The obvious answer is for security. Yet whenever someone needs filtering
capability for virtual users, maildrop is recommended, and I haven't
seen anyone bring up the security risks in that. I'm guessing the reason
is that people assume the administrator is prepared to trade off
security for added capability.
If so, wouldn't it make sense to have .forward processing at least be an
option in virtual(8)?
I recently went through the process of setting up maildrop (v.1.5.3) as
a replacement for virtual(8), and learned that maildrop isn't quite a
drop-in replacement. Specifically:
1. Formal documentation on how to configure maildrop to work with MySQL
(and I presume LDAP) doesn't seem to exist. What is available is a
commented configuration file and various third-party HOWTOs.
2. maildrop doesn't automatically create maildirs.
(There are maildroprc hacks to get around this, but in my opinion it
should be built-in to the core as it with virtual(8).)
3. maildrop doesn't automatically fall back to ${user}
${nexthop}
if ${recipient} (a.k.a. ${user}+${extension}
${nexthop}) isn't found in
the database.
maildrop does incorporate logic for doing something similar when
selecting maildroprc files (see -M switch), so you could approximate the
behavior with something like:
maildrop -M ${extension} -d ${user}
${nexthop}
but if you want it to first try and obtain the mailbox path from the
database, this approach doesn't work.
Theoretically, Postfix's pipe(8) command, when enabled via a message
processing flag, could perform this logic and insure that the
${recipient} handed to the transport was one found in the
virtual_mailbox_maps. I'm not sure though whether it makes sense for
that logic to be in pipe(8). (I'm guessing pipe(8) probably doesn't do
any database I/O currently.)
These last two limitations should be noted in:
http://www.postfix.org/MAILDROP_README.html
Additionally, because of the loose integration with maildrop, it:
4. doesn't know about Postfix's 'recipient_delimiter' (related to #3) or
'virtual_mailbox_base';
5. requires an additional database configuration file (and has somewhat
different requirements for the database schema than Postfix, though
obviously the two can be coerced to work off of the same table).

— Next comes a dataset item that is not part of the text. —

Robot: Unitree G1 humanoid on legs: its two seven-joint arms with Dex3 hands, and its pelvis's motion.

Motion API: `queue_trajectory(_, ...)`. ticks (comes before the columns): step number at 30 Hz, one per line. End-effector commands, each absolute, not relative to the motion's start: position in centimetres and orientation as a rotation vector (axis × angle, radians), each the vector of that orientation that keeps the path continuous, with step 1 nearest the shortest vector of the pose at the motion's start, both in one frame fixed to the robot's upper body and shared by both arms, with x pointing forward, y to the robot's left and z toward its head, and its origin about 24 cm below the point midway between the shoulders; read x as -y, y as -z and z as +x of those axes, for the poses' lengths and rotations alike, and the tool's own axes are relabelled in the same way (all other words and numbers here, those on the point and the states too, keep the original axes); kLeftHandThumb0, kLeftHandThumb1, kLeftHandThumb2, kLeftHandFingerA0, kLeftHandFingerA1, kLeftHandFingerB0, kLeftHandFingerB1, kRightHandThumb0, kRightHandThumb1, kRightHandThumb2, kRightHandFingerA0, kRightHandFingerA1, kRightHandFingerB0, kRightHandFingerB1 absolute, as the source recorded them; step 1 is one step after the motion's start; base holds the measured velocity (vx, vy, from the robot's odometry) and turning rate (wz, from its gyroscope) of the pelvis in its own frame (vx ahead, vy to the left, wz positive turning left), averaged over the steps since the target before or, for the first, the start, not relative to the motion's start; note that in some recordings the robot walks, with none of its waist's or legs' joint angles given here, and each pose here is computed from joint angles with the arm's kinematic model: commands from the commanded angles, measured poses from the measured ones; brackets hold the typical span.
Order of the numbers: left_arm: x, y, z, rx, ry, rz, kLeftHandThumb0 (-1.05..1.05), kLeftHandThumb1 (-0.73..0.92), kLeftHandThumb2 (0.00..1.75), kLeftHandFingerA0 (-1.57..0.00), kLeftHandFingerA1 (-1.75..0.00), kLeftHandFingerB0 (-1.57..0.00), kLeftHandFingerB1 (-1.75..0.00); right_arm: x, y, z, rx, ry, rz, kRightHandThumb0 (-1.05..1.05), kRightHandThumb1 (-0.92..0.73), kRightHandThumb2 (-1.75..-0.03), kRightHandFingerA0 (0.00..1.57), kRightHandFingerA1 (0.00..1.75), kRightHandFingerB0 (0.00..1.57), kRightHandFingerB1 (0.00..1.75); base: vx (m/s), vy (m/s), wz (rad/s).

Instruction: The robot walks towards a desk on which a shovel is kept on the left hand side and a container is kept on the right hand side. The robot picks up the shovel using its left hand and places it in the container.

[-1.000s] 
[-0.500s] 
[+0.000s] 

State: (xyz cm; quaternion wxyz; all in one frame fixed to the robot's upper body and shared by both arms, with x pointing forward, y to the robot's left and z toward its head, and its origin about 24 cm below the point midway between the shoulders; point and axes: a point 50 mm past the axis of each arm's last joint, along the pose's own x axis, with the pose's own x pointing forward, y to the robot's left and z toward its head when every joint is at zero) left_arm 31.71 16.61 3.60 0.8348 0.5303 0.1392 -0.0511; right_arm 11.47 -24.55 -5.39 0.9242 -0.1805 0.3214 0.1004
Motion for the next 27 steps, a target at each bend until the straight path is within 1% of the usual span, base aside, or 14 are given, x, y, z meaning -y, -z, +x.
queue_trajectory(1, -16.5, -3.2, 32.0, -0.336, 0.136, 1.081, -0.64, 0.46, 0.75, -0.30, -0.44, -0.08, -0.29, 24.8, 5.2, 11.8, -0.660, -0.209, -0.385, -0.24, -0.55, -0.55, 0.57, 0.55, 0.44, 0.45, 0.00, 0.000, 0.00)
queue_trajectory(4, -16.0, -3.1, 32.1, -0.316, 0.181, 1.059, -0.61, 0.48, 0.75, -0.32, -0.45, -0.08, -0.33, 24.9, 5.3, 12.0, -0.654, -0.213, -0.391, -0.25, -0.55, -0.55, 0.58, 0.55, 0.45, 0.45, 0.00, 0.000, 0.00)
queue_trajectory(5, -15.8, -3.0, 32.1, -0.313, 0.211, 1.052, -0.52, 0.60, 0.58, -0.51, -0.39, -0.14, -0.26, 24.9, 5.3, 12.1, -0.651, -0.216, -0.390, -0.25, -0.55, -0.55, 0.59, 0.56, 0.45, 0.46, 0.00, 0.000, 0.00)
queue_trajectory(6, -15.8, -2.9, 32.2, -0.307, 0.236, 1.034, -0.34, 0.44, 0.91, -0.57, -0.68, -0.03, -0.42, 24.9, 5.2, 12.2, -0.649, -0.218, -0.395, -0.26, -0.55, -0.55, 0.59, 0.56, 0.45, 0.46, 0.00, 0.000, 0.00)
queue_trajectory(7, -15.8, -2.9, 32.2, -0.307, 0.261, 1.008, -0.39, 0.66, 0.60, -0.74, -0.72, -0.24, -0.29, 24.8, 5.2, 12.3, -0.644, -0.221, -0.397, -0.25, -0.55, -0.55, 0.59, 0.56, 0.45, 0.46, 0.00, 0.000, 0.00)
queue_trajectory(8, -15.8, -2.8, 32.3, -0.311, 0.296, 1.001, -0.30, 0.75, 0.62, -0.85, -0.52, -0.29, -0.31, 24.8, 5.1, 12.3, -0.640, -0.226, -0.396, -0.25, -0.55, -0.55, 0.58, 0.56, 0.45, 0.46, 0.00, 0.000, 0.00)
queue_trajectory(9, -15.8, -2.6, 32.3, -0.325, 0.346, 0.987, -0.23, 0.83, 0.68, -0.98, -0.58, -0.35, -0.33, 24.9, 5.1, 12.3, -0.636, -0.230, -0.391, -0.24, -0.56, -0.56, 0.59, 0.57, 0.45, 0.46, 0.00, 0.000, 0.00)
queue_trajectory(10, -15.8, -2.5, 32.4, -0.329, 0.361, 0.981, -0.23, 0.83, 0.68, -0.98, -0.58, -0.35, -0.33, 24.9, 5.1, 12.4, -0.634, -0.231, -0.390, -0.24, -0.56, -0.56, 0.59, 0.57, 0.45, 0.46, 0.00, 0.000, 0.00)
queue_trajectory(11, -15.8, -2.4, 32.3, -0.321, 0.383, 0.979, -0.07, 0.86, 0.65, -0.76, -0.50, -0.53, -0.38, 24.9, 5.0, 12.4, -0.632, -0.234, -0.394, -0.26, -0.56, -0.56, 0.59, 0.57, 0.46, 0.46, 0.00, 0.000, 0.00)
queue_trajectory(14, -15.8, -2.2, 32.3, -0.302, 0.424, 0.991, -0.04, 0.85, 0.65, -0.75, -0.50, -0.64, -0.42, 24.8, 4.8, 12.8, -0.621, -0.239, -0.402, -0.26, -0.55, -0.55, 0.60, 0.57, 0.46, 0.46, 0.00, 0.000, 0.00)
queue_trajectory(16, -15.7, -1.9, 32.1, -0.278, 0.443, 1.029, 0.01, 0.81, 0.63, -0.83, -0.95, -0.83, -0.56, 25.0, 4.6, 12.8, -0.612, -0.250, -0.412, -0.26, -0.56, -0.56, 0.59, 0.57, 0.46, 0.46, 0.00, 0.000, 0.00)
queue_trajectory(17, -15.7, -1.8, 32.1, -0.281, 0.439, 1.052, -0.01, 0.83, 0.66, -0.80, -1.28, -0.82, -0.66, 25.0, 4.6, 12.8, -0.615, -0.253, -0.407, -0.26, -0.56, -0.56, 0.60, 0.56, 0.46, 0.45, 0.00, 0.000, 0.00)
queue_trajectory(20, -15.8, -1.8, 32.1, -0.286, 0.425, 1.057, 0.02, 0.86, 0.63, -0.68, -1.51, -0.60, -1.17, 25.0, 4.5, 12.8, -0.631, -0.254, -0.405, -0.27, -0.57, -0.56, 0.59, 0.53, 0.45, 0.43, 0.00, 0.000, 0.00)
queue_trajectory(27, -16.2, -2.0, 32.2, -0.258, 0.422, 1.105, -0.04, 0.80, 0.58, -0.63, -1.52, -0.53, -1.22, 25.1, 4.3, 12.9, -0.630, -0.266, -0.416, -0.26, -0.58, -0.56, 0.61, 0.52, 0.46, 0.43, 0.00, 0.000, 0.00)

Has anyone considered creating a Postfix-specific fork of maildrop that
would address these issues and make it truly a drop-in replacement for
virtual(8). (Patches exist for #2. #3 should be fairly trivial to
address. What remains would be adding code to obtain parameters from
Postfix's main.cf.)
Another take on this might be to expand the macros that pipe(8) can pass
on the command line to other programs. For example, if that list
included the full path to the target mailbox, one could use maildrop
without a database. Instead a common maildroprc would set DEFAULT to the
path passed on the command line. (Not a complete solution, but it would
address #1, 3, and 5 above. It would also make it easier to use other
delivery transports (say procmail, if you really wanted to) for Postfix
virtual users. Though to accomplish this might require blending pipe(8)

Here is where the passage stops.